Hello everyone,
I'm having a usage issue with HashingTF class from Spark MLLIB.
I'm computing TF.IDF on a set of terms/documents which later I'm using to
identify most important ones in each of the input document.
Below is a short code snippet which outlines the example (2 documents with
2 words each, executed on Spark 2.0).
val documentsToEvaluate = sc.parallelize(Array(Seq("Mars",
"Jupiter"),Seq("Venus", "Mars")))
val hashingTF = new HashingTF()
val tf = hashingTF.transform(documentsToEvaluate)
tf.cache()
val idf = new IDF().fit(tf)
val tfidf: RDD[Vector] = idf.transform(tf)
documentsToEvaluate.zip(tfidf).saveAsTextFile("/tmp/tfidf")
The computation yields to the following result:
(List(Mars, Jupiter),(1048576,[593437,962819],[0.4054651081081644,0.0]))

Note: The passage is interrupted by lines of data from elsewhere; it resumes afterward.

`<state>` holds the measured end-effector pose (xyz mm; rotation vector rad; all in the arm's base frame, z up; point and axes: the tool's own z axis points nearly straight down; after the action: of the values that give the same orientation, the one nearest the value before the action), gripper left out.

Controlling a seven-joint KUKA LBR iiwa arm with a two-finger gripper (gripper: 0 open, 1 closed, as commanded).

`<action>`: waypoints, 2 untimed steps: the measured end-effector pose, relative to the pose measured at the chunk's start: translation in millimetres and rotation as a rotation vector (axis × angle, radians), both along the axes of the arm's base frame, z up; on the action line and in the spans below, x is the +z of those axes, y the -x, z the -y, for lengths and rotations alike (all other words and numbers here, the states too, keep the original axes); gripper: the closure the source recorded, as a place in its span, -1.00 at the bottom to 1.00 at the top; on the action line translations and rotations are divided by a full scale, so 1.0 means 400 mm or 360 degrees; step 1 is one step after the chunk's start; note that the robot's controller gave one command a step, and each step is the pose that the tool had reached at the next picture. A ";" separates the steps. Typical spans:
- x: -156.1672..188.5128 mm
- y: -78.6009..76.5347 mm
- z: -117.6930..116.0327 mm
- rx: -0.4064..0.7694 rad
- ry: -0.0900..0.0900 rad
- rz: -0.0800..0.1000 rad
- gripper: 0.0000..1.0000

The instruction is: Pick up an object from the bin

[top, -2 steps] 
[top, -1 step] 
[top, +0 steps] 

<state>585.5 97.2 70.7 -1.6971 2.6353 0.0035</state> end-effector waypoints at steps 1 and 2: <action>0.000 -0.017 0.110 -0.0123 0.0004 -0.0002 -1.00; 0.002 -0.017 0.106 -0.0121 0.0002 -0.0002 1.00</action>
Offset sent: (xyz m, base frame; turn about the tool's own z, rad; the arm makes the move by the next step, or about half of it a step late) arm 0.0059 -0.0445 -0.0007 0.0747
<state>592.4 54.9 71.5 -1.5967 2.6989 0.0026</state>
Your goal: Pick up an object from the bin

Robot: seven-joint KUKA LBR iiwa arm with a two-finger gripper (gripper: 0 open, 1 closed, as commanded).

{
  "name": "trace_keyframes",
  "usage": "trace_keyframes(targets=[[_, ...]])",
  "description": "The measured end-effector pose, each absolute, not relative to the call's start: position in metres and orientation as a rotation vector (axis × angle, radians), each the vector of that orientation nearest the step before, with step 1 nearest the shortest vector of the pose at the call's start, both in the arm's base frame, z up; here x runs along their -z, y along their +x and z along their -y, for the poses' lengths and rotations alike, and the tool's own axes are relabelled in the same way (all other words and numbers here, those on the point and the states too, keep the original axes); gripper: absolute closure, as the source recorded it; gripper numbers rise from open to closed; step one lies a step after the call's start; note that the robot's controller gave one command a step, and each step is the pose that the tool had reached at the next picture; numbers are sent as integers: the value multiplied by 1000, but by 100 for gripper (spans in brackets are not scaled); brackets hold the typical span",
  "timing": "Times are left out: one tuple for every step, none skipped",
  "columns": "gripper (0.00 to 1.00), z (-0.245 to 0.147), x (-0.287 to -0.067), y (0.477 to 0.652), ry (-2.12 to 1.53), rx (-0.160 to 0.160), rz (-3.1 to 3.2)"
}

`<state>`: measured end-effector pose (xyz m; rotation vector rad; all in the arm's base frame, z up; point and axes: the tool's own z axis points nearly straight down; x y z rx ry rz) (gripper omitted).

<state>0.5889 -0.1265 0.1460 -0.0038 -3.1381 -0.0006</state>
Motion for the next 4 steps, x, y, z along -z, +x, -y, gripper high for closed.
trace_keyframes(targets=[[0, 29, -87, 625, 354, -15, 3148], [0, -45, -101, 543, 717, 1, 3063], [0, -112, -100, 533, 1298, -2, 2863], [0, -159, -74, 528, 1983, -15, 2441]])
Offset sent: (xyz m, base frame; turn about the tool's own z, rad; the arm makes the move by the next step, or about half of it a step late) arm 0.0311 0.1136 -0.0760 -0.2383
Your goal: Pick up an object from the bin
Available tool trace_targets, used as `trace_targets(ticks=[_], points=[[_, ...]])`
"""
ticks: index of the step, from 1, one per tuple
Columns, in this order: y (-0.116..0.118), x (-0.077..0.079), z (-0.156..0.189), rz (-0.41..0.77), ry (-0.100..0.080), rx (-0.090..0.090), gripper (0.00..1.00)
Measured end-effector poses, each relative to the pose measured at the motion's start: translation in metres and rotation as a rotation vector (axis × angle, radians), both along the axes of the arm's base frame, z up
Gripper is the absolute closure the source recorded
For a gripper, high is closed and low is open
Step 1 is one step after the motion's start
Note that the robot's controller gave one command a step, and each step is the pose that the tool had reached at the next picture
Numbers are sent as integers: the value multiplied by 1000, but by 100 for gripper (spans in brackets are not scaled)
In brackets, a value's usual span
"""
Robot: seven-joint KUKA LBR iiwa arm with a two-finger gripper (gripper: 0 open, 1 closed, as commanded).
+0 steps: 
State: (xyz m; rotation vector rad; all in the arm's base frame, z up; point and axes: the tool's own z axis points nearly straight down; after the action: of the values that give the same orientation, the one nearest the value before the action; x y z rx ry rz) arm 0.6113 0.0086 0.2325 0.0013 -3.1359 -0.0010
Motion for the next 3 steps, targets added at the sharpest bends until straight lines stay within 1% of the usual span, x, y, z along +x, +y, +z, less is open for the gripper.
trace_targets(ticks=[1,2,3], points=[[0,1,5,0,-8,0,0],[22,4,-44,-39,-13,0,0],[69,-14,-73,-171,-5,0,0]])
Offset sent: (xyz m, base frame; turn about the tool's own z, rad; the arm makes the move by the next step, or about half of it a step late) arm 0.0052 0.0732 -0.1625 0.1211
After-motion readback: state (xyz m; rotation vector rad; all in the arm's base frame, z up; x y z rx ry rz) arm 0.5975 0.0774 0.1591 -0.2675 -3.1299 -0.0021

(List(Venus, Mars),(1048576,[798918,962819],[0.4054651081081644,0.0]))
My concern is that I can't get a mapping of TF.IDF weights an initial terms
used (i.e. Mars : 0.0, Jupiter : 0.4, Venus : 0.4. You may notice that the
weight and terms indices do not correspond after zipping 2 sequences). I
can only identify the hash (i.e. 593437 : 0.4) mappings.
I know HashingTF uses the hashing trick to compute TF. My question is it
possible to retrieve terms / weights mapping, or HashingTF was not designed
to handle this use-case. If latter, what other implementation of TF.IDF you
may recommend.
I may continue the computation with the (*hash:weight*) tuple, though
getting initial (*term:weight)* would result in a lot easier debugging
steps later down the pipeline.
Any response will be greatly appreciated!
Regards, Sergiu Ciumac